Model performance vs dataset size for ARIMA, Random Forest, and LSTM

[![Open In Colab](https://colab.research.google.com/assets/colab-badge.svg)](https://colab.research.google.com/github/QuantLet/TSA/blob/main/TSA_ch8/TSA_ch8_quiz4_model_complexity/TSA_ch8_quiz4_model_complexity.ipynb)

In [None]:
import numpy as np
import matplotlib.pyplot as plt

In [None]:
# Color palette and style setup
BLUE = '#1A3A6E'
RED = '#DC3545'
GREEN = '#2E7D32'
ORANGE = '#E67E22'
PURPLE = '#7B2D8E'

plt.rcParams.update({
    'font.family': 'sans-serif',
    'font.size': 11,
    'axes.spines.top': False,
    'axes.spines.right': False,
    'axes.grid': False,
    'figure.facecolor': 'none',
    'axes.facecolor': 'none',
    'savefig.facecolor': 'none',
    'savefig.transparent': True,
})

In [None]:
def quiz4_model_complexity():
    """Q4: Model selection — complexity vs data size."""
    fig, ax = plt.subplots(figsize=(8, 4.5))

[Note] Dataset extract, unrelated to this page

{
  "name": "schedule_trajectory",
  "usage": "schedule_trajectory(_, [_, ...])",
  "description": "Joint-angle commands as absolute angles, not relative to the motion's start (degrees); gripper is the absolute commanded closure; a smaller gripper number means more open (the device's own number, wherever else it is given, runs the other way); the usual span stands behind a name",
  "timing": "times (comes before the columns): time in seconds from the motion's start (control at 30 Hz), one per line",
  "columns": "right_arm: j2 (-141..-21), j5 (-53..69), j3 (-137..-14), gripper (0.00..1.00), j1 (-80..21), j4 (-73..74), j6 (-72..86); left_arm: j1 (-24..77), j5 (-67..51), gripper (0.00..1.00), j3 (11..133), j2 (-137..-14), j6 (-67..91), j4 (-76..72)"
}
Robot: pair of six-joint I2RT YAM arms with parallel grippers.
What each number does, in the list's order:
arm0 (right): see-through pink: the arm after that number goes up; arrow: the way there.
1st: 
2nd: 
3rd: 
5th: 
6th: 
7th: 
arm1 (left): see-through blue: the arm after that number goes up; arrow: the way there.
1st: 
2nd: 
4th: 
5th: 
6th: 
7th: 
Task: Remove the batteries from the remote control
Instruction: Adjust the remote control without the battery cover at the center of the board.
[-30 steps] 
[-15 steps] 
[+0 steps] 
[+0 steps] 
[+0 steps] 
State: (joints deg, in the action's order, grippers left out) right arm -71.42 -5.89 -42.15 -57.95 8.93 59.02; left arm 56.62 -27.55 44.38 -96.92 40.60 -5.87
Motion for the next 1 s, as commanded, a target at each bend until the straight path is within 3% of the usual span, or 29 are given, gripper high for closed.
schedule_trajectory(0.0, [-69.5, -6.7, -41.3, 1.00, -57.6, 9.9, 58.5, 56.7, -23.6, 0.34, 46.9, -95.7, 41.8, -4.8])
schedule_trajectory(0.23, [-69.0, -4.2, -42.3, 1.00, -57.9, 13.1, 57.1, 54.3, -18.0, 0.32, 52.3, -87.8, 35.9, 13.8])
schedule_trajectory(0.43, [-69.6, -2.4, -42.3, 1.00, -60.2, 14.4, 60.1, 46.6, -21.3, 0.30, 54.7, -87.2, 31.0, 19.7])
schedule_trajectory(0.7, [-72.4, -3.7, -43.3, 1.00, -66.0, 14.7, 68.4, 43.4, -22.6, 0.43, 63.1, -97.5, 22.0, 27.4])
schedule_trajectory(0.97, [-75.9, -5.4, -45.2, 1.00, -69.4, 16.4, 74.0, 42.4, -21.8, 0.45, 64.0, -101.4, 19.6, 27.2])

    data_sizes = np.array([50, 100, 200, 500, 1000, 5000, 10000])

    # Performance curves for different model types
    arima_perf = 1 - 0.8 * np.exp(-data_sizes / 100)
    rf_perf = 1 - 1.2 * np.exp(-data_sizes / 300) - 0.05
    lstm_perf = 1 - 2.0 * np.exp(-data_sizes / 1000) - 0.1

    ax.plot(data_sizes, arima_perf, 'o-', color=BLUE, linewidth=2, markersize=6, label='ARIMA (simple, linear)')
    ax.plot(data_sizes, rf_perf, 's-', color=ORANGE, linewidth=2, markersize=6, label='Random Forest (moderate)')
    ax.plot(data_sizes, lstm_perf, '^-', color=RED, linewidth=2, markersize=6, label='LSTM (complex, nonlinear)')

    # Highlight regions
    ax.axvspan(50, 200, alpha=0.08, color=BLUE)
    ax.axvspan(200, 2000, alpha=0.08, color=ORANGE)
    ax.axvspan(2000, 10000, alpha=0.08, color=RED)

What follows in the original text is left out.